Mental Health and Wellbeing, Institute of Health and Wellbeing, University of Glasgow, Ground Floor, Office Block, Queen Elizabeth University Hospital, Glasgow, G51 4TF UK.
General Practice and Primary Care, Institute of Health and Wellbeing, University of Glasgow, Glasgow, UK.
Eur Psychiatry. 2015 Nov;30(8):950-8. doi: 10.1016/j.eurpsy.2015.08.006. Epub 2015 Oct 21.
This study investigated differences in cognitive performance between middle-aged adults with and without a lifetime history of mood disorder features, adjusting for a range of potential confounders.
Cross-sectional analysis of baseline data from the UK Biobank cohort. Adults aged 40-69 (n=143,828) were assessed using measures of reasoning, reaction time and memory. Self-reported data on lifetime features of major depression and bipolar disorder were used to construct groups for comparison against controls. Regression models examined the association between mood disorder classification and cognitive performance, adjusting for sociodemographic, lifestyle and clinical confounders.
Inverse associations between lifetime history of bipolar or severe recurrent depression features and cognitive performance were attenuated or reversed after adjusting for confounders, including psychotropic medication use and current depressive symptoms. Participants with a lifetime history of single episode or moderate recurrent depression features outperformed controls to a small (but statistically significant) degree, independent of adjustment for confounders. There was a significant interaction between use of psychotropic medication and lifetime mood disorder features, with reduced cognitive performance observed in participants taking psychotropic medication.

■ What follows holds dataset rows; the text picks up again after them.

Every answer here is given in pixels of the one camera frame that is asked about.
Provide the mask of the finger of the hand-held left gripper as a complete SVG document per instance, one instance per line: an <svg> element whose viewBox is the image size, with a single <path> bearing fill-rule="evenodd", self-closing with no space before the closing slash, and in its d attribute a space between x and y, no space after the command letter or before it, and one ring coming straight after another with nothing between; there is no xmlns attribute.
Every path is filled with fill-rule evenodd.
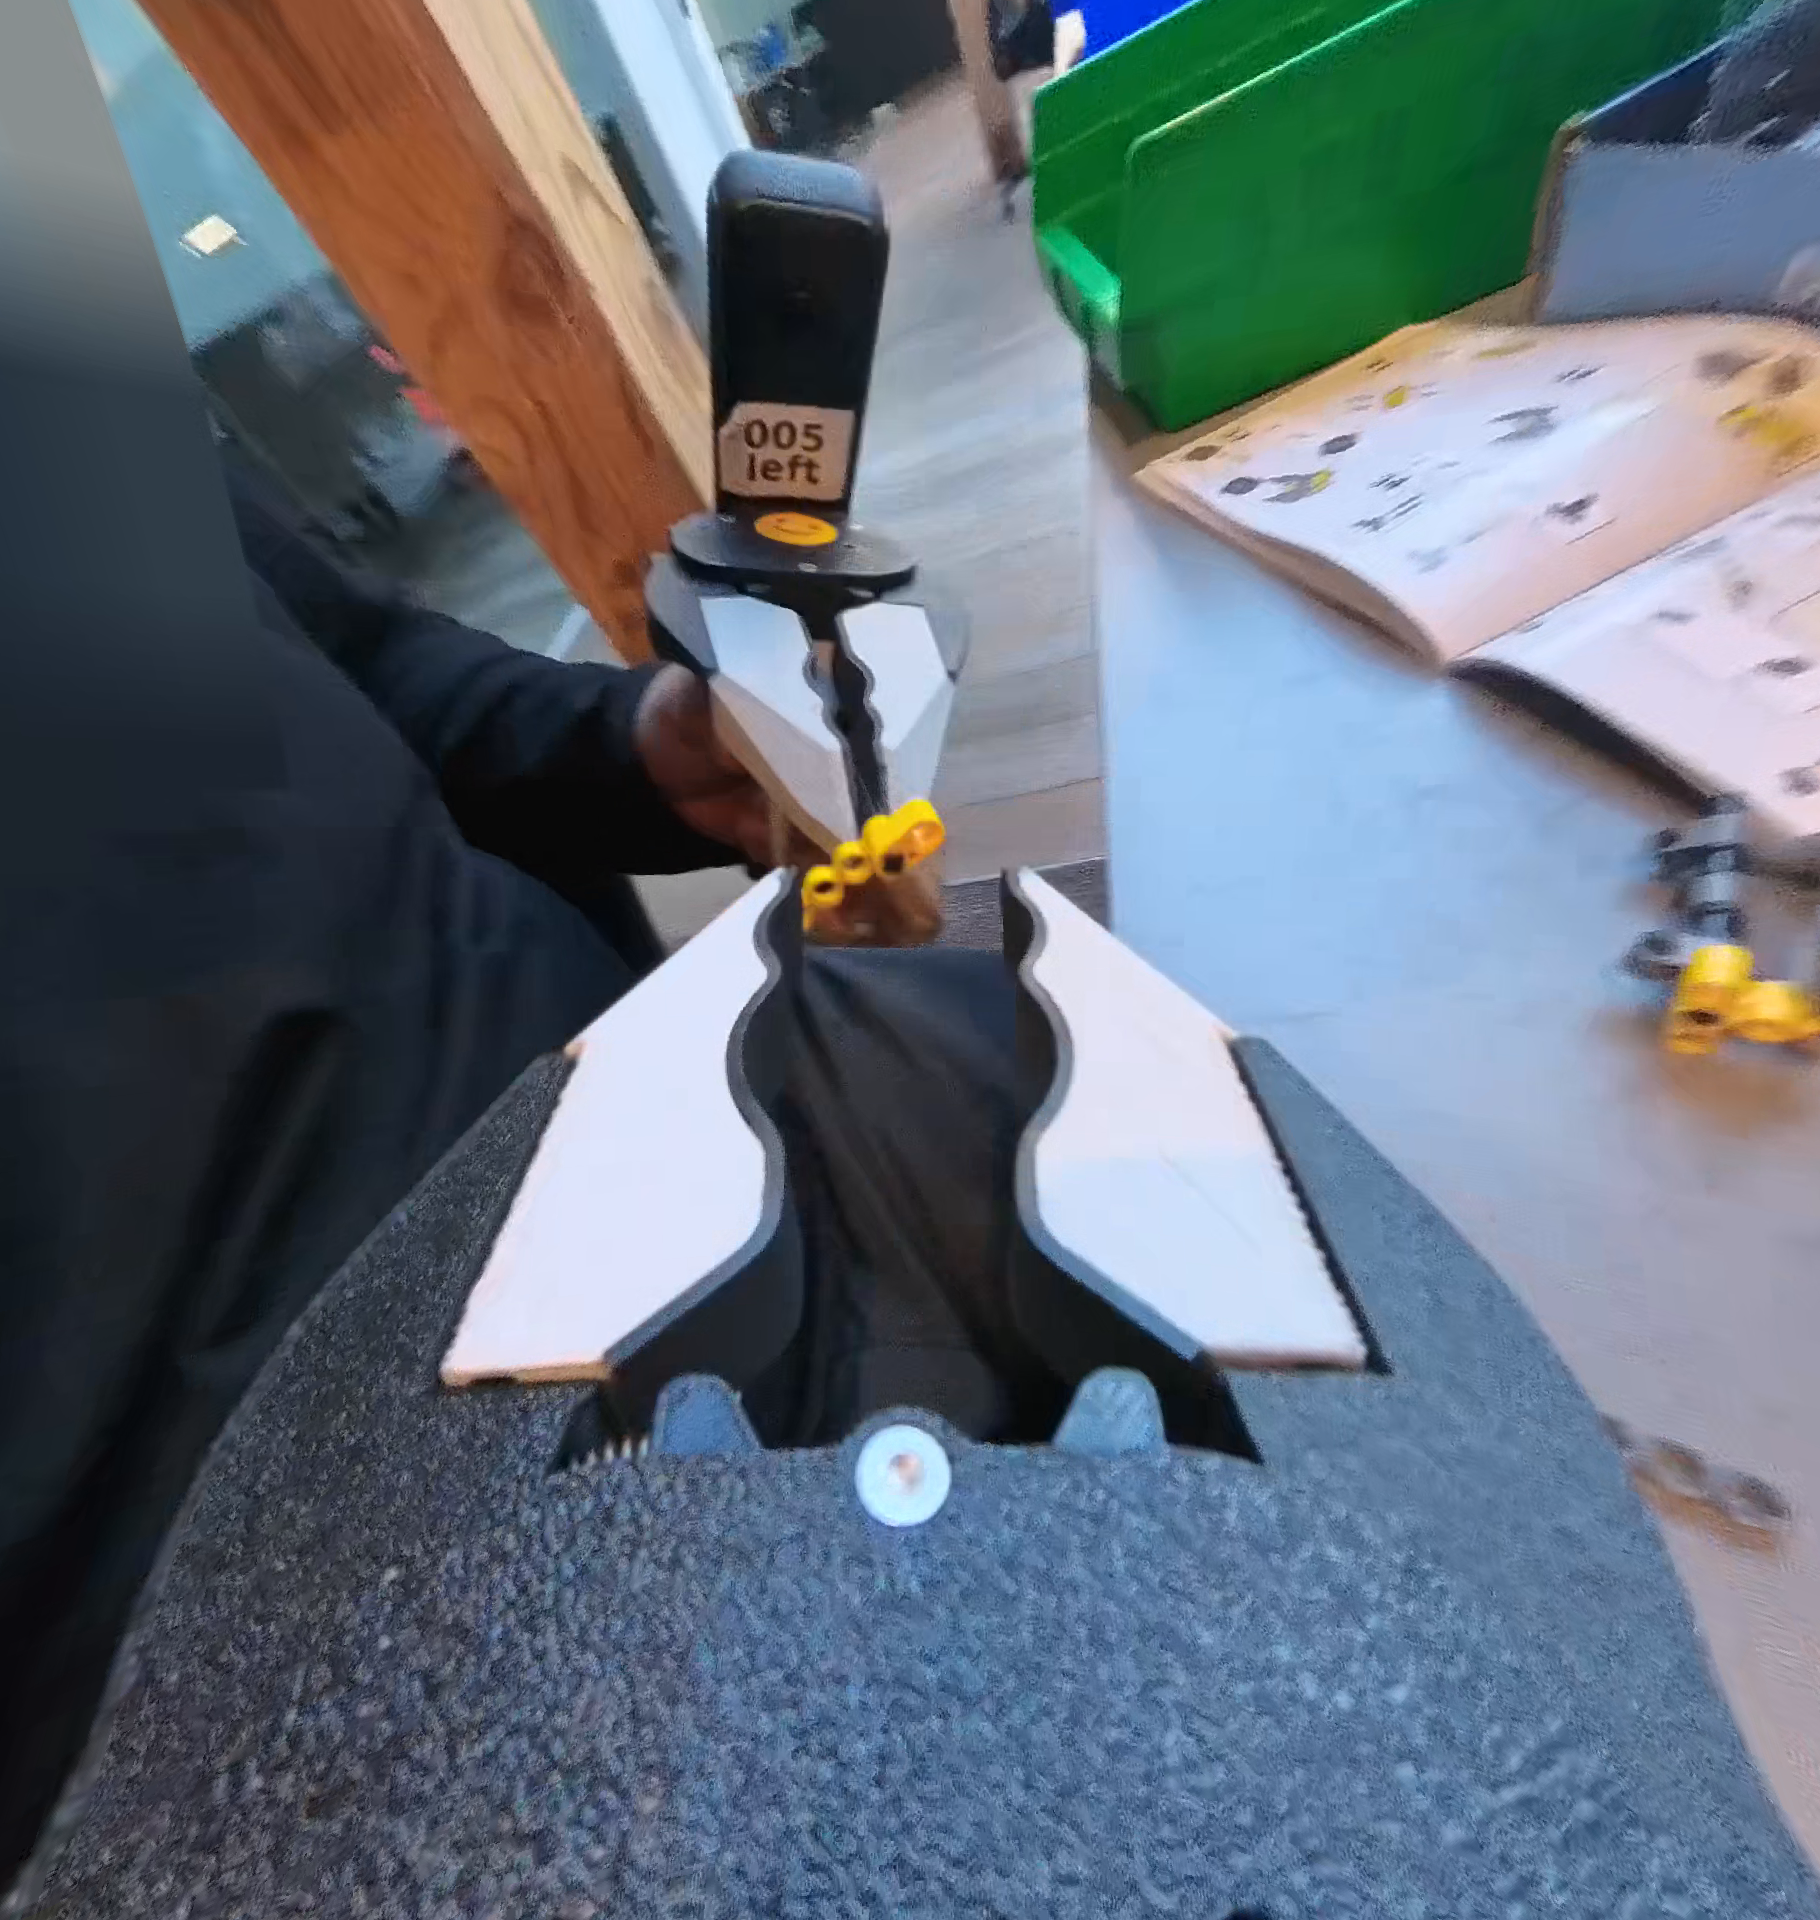
<svg viewBox="0 0 1820 1920"><path fill-rule="evenodd" d="M777 813L786 842L834 853L855 840L850 716L804 616L748 594L699 588L689 651L724 744Z"/></svg>
<svg viewBox="0 0 1820 1920"><path fill-rule="evenodd" d="M921 599L872 599L838 613L838 720L860 821L933 797L961 646Z"/></svg>

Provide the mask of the yellow perforated brick beam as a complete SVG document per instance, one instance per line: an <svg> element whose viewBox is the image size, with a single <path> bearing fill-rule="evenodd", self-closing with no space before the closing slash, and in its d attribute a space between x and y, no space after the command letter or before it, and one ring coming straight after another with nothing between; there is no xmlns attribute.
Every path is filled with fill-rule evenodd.
<svg viewBox="0 0 1820 1920"><path fill-rule="evenodd" d="M930 798L908 798L871 815L858 829L800 874L800 922L805 928L877 907L945 846L945 821Z"/></svg>

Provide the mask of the grey and yellow brick assembly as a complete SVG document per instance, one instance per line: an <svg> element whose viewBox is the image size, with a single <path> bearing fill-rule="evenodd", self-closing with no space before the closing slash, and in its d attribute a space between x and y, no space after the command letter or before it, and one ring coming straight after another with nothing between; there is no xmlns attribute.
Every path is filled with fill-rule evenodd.
<svg viewBox="0 0 1820 1920"><path fill-rule="evenodd" d="M1690 1058L1722 1043L1820 1052L1820 903L1802 978L1759 970L1749 884L1762 874L1753 809L1717 792L1682 827L1645 844L1645 882L1664 919L1622 955L1622 970L1664 991L1663 1043Z"/></svg>

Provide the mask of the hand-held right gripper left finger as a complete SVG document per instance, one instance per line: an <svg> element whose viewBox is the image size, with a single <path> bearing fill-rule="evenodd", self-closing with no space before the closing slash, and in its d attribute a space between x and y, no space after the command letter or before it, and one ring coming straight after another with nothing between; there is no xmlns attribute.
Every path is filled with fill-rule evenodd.
<svg viewBox="0 0 1820 1920"><path fill-rule="evenodd" d="M566 1079L443 1352L443 1388L756 1389L800 1331L777 1096L800 969L774 872L566 1046Z"/></svg>

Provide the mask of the person's black clothing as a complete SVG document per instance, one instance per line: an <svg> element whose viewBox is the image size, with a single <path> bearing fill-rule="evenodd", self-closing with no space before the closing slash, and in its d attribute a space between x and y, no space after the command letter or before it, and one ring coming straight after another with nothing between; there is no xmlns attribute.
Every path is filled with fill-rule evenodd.
<svg viewBox="0 0 1820 1920"><path fill-rule="evenodd" d="M0 3L0 1900L291 1322L664 955L458 827L258 599L55 3Z"/></svg>

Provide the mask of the person's left hand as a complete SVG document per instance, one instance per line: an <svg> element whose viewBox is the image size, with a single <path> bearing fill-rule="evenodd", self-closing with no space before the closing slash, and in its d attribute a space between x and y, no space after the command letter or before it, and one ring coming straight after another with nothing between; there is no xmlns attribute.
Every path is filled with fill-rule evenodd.
<svg viewBox="0 0 1820 1920"><path fill-rule="evenodd" d="M831 851L795 827L715 725L709 685L682 664L651 670L634 725L658 797L689 827L743 857L752 874L828 868ZM809 905L804 933L825 948L930 948L945 927L938 870L846 887L833 905Z"/></svg>

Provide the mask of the open instruction booklet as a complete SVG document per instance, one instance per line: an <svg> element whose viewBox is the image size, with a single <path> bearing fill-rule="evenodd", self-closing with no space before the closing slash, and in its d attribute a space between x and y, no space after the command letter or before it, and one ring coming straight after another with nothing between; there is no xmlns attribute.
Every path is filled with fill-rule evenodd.
<svg viewBox="0 0 1820 1920"><path fill-rule="evenodd" d="M1820 329L1405 326L1136 482L1820 870Z"/></svg>

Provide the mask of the green plastic bin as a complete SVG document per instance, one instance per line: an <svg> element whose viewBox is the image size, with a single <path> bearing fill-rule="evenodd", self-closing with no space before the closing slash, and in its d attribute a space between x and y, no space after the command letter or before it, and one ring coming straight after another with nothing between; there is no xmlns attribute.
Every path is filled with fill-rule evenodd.
<svg viewBox="0 0 1820 1920"><path fill-rule="evenodd" d="M1176 430L1527 272L1553 139L1706 1L1202 1L1046 81L1033 233L1090 364Z"/></svg>

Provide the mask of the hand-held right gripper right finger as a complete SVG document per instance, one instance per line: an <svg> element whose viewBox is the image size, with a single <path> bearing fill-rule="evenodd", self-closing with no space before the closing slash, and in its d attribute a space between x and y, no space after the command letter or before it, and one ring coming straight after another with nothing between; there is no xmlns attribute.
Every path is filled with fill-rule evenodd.
<svg viewBox="0 0 1820 1920"><path fill-rule="evenodd" d="M1035 1103L1014 1203L1025 1335L1078 1376L1130 1328L1217 1370L1357 1373L1367 1332L1235 1055L1235 1034L1040 872L1002 878Z"/></svg>

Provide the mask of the person's left forearm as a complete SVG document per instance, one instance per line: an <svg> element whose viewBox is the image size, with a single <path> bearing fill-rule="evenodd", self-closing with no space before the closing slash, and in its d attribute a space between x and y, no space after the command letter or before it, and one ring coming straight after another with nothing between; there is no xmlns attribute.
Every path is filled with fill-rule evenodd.
<svg viewBox="0 0 1820 1920"><path fill-rule="evenodd" d="M658 667L563 662L435 611L337 559L244 455L218 458L261 603L403 737L471 844L550 881L709 859L640 744Z"/></svg>

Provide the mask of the grey cardboard box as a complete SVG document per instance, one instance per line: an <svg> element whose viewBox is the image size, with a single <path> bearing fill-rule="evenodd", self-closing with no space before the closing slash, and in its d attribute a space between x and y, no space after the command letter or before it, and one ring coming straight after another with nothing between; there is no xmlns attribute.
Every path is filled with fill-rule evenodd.
<svg viewBox="0 0 1820 1920"><path fill-rule="evenodd" d="M1529 256L1536 323L1820 326L1820 151L1699 142L1722 55L1716 41L1558 132Z"/></svg>

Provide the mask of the blue plastic bin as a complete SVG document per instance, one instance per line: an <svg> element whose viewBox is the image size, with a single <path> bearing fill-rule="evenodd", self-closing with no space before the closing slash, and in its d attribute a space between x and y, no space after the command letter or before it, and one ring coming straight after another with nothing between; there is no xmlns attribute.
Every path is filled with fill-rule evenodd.
<svg viewBox="0 0 1820 1920"><path fill-rule="evenodd" d="M1060 75L1182 6L1186 1L1050 1L1052 71Z"/></svg>

In this general population sample of adults in middle age, lifetime features of recurrent depression or bipolar disorder were only associated with cognitive impairment within unadjusted analyses. These findings underscore the importance of adjusting for potential confounders when investigating mood disorder-related cognitive function.
本研究旨在调查有和无心境障碍特征的中年成年人之间认知表现的差异,并调整了一系列潜在的混杂因素。
使用英国生物库队列的基线数据进行横断面分析。评估了年龄在 40-69 岁的成年人的推理、反应时间和记忆能力。使用自评的重度抑郁症和双相情感障碍的终生特征数据来构建与对照组进行比较的组。回归模型检查了心境障碍分类与认知表现之间的关联,调整了混杂因素,包括精神药物的使用和当前的抑郁症状。
在调整了混杂因素(包括精神药物的使用和当前的抑郁症状)后,双相或严重复发性抑郁特征的终生史与认知表现之间的反比关系减弱或逆转。有单发性或中度复发性抑郁特征的终生史的参与者,在未调整混杂因素的情况下,表现出与对照组相比略有(但统计学上显著)的优势。精神药物的使用和心境障碍特征之间存在显著的交互作用,服用精神药物的参与者认知表现下降。
在这项针对中年普通人群的研究中,复发性抑郁或双相情感障碍的终生特征仅在未经调整的分析中与认知障碍相关。这些发现强调了在调查心境障碍相关认知功能时调整潜在混杂因素的重要性。